Funny, Randy Johnson and Curt Schilling never seem to get blisters. It's a different story for Kerry Wood--and for the woeful Cubs, who tonight at 7:05 face the San Francisco Giants in the second of a three-game series. The war was in Vietnam the last time the north-siders had back-to-back winning seasons, and if you believe that things will be different this year you probably buy the official story about the "security" tarp. Barry Bonds is the reason to brave the April winds at Wrigley for this game: now sixth in career home runs with 574, the four-time MVP's on pace to break the underheralded single-season home run record of 73 he set last October. He's smiling. Maybe he'll spark Sammy. Tickets at Wrigley Field, at Clark and Addison, range from $12 to $26; call 800-843-2827 (you'll wait on hold) or go to www.cubs.com.

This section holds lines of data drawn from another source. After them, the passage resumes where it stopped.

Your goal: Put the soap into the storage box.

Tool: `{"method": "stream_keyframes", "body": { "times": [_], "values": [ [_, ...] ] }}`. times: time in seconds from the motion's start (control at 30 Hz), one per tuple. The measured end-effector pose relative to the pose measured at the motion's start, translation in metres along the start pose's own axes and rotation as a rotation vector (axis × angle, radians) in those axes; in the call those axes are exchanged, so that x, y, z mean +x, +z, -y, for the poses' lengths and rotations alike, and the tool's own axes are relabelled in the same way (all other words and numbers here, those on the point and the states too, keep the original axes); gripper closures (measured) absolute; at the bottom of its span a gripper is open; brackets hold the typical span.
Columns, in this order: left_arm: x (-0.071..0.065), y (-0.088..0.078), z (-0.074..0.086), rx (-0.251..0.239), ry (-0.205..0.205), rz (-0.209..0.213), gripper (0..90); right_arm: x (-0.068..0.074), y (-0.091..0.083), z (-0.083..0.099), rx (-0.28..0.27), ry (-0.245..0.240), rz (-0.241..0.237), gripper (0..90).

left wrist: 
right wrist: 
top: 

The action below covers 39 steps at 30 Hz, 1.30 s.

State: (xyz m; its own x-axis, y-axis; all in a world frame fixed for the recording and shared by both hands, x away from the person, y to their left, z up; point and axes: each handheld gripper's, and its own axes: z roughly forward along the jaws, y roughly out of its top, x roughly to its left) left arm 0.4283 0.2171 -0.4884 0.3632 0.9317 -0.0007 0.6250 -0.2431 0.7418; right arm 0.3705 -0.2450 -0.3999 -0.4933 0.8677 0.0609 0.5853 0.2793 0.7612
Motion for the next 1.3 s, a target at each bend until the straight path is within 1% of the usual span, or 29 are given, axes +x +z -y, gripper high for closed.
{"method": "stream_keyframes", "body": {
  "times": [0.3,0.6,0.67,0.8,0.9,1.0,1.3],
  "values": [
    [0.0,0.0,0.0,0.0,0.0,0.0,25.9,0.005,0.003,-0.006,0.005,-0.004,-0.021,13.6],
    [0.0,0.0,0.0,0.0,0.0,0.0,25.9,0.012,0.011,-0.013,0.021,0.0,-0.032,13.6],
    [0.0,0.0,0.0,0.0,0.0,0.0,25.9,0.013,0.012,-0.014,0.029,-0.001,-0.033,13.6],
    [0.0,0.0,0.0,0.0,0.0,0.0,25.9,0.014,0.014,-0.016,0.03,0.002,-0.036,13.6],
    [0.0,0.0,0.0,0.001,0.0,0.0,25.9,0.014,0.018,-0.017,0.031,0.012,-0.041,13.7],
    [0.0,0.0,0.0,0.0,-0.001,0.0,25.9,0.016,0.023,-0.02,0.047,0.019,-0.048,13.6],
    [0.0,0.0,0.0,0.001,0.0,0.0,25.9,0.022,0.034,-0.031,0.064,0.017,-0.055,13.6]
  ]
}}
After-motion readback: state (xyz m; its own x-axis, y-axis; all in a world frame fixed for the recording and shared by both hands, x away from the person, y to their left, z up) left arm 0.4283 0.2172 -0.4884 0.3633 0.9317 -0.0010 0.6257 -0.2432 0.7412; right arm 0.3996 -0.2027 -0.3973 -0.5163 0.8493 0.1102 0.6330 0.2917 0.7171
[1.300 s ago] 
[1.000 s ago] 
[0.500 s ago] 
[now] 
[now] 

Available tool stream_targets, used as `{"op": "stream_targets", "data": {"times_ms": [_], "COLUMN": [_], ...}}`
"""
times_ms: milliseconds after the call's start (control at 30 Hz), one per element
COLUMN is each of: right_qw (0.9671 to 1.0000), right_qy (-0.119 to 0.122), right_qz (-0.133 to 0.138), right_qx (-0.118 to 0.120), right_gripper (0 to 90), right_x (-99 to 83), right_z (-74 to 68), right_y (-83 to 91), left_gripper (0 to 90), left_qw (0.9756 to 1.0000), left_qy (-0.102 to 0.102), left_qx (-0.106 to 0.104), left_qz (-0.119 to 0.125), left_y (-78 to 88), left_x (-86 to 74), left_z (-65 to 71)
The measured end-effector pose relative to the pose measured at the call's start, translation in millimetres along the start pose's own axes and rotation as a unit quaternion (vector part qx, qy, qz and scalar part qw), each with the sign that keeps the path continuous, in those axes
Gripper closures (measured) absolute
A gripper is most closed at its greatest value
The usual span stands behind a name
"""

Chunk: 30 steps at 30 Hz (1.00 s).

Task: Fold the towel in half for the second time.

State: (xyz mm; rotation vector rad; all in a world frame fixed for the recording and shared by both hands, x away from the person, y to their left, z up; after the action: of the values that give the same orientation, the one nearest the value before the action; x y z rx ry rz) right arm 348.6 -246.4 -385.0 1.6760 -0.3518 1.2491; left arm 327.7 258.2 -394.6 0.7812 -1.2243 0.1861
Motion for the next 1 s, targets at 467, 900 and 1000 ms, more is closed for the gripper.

25 THURSDAY Talk about dusties--tonight's performance by the six-person Schola Antiqua of Chicago Foundation showcases music unheard for nearly 800 years. Neumes From Newberry: A Concert of Liturgical Chant features a 13th-century composition unearthed from the Abbey of Saint-Denis in Reims, France, and selections from a Portuguese processional from around 1300. Notre Dame music professor and medievalist Calvin M. Bower, the group's director, did the deciphering--and God knows how, since nothing in neumes, one of the earliest forms of music notation, indicates how long a note should be held. The concert's at 7:30 at the Newberry Library, 60 W. Walton; it's $20, $18 for seniors, and $10 for students. For tickets call 312-255-3700.